A senior Singaporean official is calling for increased American engagement in Asia, warning without it U.S.-China tensions could trigger hostilities—and possibly a war.
During a speech in Washington April 4, Singapore defense chief Ng Eng Hen repeatedly referred to the United States as a "resident power" in Asia, but said the U.S. and China needed to continue their military-to-military contacts for fear of sparking a conflict.
Ng said Asian leaders realize there will be competition between Washington and Beijing, but said any regional security agreements needed to take into account China's rising economic and military influence.
The region "needs a regional security framework which accommodates all stakeholders" and the "rising aspirations" of some, he said.
[Pictures: U.S. Displays Military Power in the Persian Gulf.]
Still, Ng applauded the Obama administration's shift in foreign policy focus from the Middle East to Asia. The recently revised national defense strategy is "a useful reaffirmation" of Washington's view of the region, and its place in it.
While the Singaporean defense chief acknowledged China's growing power, he said the United States "should maintain its dominant role in maintaining peace and stability in the Asia-Pacific region."

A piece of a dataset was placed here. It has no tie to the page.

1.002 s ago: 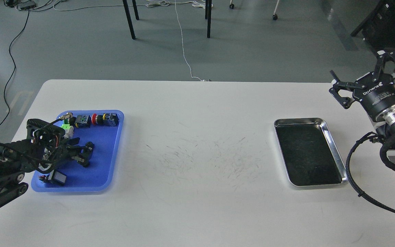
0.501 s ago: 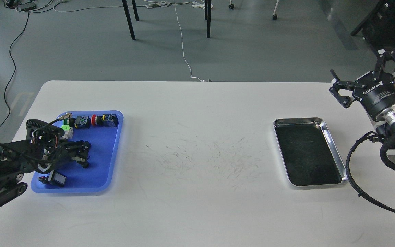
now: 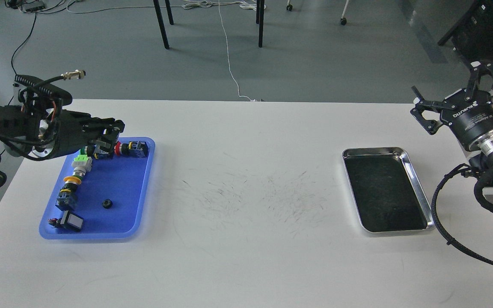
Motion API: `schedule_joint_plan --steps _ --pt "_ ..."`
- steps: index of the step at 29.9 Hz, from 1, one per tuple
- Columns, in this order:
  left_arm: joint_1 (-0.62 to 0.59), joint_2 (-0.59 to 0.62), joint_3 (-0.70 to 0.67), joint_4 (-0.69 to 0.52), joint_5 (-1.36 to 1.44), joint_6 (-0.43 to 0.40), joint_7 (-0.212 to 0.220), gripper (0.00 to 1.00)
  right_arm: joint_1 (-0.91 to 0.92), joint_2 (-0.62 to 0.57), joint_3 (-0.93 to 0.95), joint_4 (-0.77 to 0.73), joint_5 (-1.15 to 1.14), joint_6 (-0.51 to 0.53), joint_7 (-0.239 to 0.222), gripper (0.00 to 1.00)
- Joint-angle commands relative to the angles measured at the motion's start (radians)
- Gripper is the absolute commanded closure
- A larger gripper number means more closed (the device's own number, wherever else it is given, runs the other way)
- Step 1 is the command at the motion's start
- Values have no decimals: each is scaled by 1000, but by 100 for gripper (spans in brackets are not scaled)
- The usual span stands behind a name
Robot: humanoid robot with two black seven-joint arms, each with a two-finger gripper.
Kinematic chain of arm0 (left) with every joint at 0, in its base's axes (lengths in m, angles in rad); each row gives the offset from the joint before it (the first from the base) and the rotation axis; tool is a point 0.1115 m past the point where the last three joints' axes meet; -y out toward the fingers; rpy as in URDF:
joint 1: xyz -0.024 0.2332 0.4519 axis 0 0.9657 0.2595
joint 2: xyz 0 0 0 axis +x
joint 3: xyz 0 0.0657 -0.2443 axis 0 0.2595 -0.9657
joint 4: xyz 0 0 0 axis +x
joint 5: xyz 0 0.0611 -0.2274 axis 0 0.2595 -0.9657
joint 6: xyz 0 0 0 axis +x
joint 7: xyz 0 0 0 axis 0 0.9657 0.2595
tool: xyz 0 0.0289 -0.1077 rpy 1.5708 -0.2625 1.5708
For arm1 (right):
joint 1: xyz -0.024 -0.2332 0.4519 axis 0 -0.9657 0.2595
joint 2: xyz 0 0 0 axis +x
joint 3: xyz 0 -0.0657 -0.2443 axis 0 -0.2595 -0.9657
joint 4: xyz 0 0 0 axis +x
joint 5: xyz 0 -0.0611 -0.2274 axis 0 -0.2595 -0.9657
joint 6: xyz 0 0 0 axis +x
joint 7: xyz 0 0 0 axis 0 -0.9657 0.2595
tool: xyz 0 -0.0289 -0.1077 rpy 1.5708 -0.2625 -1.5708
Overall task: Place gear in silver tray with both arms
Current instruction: 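Carry the black gear with the left gripper toward the silver tray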
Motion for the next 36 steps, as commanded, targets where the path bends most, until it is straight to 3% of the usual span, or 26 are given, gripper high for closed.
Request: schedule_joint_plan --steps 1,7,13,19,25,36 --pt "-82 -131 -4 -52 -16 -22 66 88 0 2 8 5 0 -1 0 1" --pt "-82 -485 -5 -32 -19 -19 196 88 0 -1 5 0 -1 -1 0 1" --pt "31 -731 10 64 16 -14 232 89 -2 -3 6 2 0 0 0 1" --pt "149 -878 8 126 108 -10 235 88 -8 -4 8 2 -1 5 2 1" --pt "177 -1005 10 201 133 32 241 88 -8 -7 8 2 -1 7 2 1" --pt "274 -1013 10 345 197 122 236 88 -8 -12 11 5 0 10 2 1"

Defense Secretary Leon Panetta sent a veiled message to China in January when he briefed reporters on the administration's new defense strategy, saying the Pentagon is building a smaller Army capable of "defeating any adversary on land," air and naval forces that would "dominate" any foe, while also maintaining a lethal corps of elite commandos.
Former GOP presidential hopeful and ambassador to China Jon Huntsman, who introduced Ng, called the United States "a Pacific power," and applauded the administration for "looking to reposition [America] in the region."
U.S. involvement—including a robust military presence—has created stability in the region that has allowed nations there to reap the benefits of capitalism, Ng said.
It was clear from several of Ng’s comments that Singaporean and other regional leaders are increasingly concerned about a U.S.-China war.